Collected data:
--*--
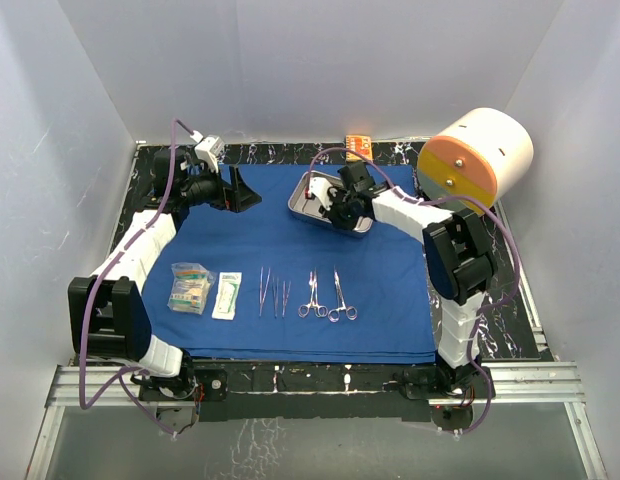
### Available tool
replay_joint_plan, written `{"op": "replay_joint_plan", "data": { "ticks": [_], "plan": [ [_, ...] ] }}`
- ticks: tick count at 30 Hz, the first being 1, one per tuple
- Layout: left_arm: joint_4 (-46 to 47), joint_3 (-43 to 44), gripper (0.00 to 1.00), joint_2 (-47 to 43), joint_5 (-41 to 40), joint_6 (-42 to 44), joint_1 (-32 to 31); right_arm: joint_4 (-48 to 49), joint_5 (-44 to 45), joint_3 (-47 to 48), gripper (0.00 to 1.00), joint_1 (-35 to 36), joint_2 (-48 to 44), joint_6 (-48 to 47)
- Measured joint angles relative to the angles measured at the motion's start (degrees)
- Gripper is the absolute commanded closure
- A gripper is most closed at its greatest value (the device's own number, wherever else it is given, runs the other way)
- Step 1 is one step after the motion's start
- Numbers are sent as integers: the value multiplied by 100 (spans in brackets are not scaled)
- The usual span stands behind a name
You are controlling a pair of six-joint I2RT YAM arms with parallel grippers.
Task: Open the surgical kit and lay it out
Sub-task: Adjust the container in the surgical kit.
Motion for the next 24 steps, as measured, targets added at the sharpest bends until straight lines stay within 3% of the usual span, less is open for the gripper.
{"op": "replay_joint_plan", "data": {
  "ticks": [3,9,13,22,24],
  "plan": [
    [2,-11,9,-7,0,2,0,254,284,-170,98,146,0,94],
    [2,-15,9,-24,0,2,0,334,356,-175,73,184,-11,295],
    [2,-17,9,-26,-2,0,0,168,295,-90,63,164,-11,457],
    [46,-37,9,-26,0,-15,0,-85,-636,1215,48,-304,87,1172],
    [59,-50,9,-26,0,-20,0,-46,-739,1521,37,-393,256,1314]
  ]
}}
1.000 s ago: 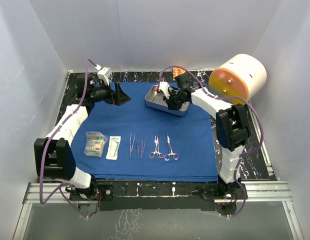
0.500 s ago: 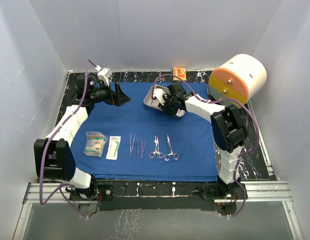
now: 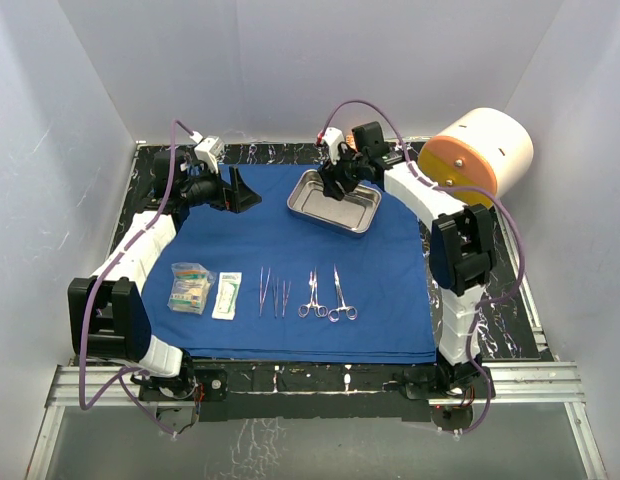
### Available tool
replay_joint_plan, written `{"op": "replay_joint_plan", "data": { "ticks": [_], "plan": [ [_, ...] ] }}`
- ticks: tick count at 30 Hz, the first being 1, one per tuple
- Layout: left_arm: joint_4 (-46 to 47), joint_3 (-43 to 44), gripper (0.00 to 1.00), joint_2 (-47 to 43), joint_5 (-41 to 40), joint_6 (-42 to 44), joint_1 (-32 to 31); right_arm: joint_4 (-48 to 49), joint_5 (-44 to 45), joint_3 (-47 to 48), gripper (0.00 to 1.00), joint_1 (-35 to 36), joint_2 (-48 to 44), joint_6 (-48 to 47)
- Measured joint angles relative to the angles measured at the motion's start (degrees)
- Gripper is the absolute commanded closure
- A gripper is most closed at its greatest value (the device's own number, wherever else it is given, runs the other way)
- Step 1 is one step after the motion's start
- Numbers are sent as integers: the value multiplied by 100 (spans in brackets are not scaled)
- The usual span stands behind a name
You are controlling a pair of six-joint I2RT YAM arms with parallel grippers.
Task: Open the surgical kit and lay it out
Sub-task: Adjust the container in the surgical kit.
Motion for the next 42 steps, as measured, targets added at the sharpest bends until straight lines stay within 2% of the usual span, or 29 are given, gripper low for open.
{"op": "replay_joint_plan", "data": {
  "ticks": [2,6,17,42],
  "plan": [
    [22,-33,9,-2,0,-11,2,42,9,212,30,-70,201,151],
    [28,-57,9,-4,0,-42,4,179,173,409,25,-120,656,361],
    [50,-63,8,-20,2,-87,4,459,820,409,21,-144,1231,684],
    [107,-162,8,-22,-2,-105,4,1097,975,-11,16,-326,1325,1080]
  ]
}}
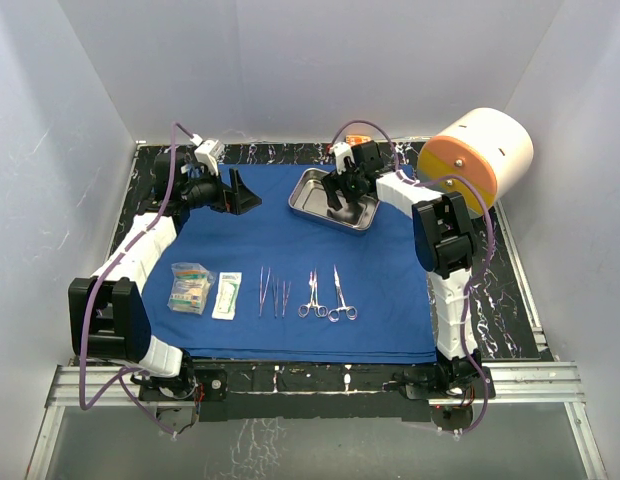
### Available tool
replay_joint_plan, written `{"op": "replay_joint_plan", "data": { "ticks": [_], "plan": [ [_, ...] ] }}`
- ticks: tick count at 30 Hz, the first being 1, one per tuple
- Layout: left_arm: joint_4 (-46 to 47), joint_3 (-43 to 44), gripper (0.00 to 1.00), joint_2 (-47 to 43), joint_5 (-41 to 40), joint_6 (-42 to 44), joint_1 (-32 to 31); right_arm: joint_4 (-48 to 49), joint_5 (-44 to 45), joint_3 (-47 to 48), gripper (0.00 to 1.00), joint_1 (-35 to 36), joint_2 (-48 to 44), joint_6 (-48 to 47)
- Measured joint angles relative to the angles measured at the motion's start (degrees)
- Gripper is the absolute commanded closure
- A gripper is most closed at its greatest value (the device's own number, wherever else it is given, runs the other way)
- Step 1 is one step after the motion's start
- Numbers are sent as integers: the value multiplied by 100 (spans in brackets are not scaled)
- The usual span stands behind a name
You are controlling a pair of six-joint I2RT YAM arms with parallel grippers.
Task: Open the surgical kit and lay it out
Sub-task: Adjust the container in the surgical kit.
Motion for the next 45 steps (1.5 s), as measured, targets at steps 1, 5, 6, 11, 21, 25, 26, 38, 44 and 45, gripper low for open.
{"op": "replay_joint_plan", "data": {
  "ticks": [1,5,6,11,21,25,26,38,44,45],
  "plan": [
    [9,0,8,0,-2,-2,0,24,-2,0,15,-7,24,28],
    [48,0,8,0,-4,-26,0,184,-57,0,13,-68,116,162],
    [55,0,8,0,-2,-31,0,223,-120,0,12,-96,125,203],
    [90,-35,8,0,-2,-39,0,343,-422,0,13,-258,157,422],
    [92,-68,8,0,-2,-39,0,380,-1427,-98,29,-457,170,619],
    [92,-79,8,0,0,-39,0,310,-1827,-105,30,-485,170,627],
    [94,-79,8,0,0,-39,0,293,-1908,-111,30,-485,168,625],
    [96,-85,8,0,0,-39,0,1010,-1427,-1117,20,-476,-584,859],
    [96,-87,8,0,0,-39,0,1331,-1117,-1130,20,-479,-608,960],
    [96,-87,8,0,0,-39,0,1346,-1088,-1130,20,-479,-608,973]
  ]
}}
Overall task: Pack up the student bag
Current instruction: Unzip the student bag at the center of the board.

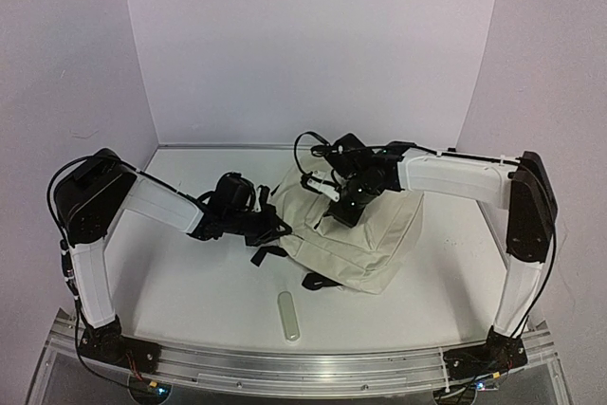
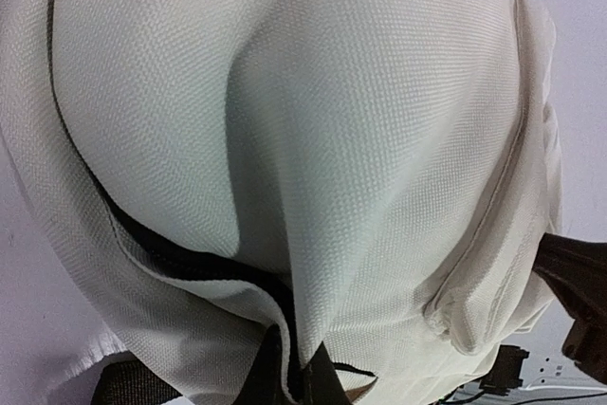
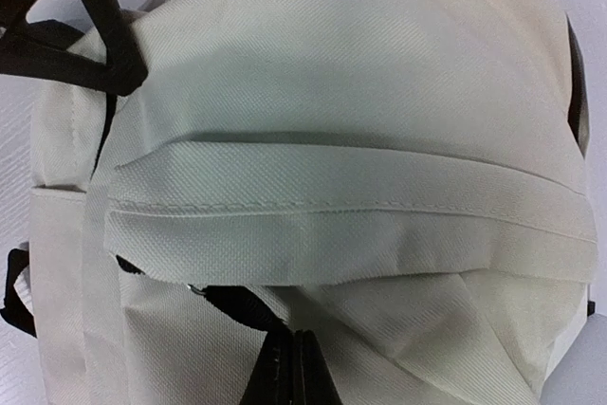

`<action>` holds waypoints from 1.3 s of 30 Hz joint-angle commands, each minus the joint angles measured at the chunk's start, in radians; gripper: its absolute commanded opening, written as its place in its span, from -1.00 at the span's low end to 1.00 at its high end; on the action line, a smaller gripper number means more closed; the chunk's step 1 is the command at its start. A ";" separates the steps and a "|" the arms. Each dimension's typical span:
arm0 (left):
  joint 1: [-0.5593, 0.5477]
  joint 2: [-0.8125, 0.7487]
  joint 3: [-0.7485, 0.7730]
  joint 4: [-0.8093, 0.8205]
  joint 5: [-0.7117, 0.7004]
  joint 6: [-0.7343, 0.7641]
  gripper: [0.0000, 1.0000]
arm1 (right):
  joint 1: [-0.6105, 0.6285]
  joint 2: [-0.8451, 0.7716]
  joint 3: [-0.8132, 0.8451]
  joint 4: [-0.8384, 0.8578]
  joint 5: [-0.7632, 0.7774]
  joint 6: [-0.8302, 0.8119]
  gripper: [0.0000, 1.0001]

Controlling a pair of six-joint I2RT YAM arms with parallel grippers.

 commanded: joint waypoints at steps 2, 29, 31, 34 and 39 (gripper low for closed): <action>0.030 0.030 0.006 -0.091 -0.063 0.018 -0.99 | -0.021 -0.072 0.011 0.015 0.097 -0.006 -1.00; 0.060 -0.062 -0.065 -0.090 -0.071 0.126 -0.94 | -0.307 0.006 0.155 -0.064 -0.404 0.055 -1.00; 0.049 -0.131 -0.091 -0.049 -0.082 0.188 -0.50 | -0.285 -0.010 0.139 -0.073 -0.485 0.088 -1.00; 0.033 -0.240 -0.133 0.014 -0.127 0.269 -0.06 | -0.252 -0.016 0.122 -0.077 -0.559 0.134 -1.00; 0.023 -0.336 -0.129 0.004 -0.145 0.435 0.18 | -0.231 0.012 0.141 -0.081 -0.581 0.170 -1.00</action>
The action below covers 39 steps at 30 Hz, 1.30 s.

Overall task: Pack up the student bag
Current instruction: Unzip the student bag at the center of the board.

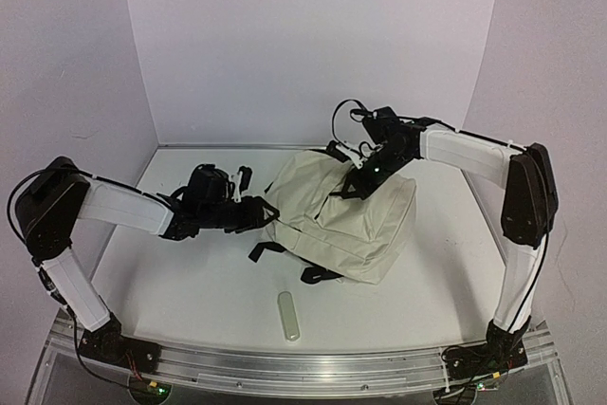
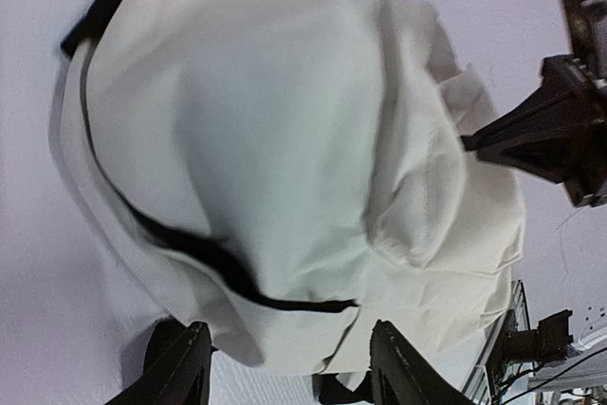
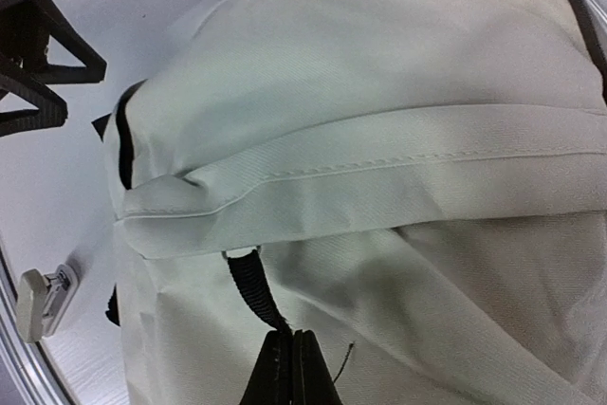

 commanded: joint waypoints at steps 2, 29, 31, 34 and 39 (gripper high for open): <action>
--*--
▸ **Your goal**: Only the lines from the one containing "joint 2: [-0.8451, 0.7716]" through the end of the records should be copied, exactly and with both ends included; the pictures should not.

▸ **Solution to the problem**:
  joint 2: [-0.8451, 0.7716]
  joint 3: [-0.8132, 0.8451]
  joint 4: [-0.8384, 0.8578]
  joint 5: [-0.7632, 0.7774]
  joint 6: [-0.8302, 0.8119]
  gripper: [0.0000, 1.0001]

Controlling a pair of six-joint I2RT YAM arms with parallel grippers.

 commanded: joint waypoints at steps 2, 29, 31, 34 and 39 (gripper low for closed): <action>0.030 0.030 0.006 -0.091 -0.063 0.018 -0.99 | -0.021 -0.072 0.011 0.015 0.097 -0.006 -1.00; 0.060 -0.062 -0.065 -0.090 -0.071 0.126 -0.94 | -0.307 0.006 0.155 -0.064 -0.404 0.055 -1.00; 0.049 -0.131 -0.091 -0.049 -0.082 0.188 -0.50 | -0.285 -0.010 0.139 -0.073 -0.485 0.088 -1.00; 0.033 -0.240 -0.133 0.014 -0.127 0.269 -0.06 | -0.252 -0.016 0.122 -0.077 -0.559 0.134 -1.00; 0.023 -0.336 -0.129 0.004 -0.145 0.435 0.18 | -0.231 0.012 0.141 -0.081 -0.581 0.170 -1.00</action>
The action below covers 39 steps at 30 Hz, 1.30 s.

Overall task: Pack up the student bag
Current instruction: Unzip the student bag at the center of the board.


 commanded: joint waypoints at steps 2, 29, 31, 34 and 39 (gripper high for open): <action>

Nothing else is left to add to this answer.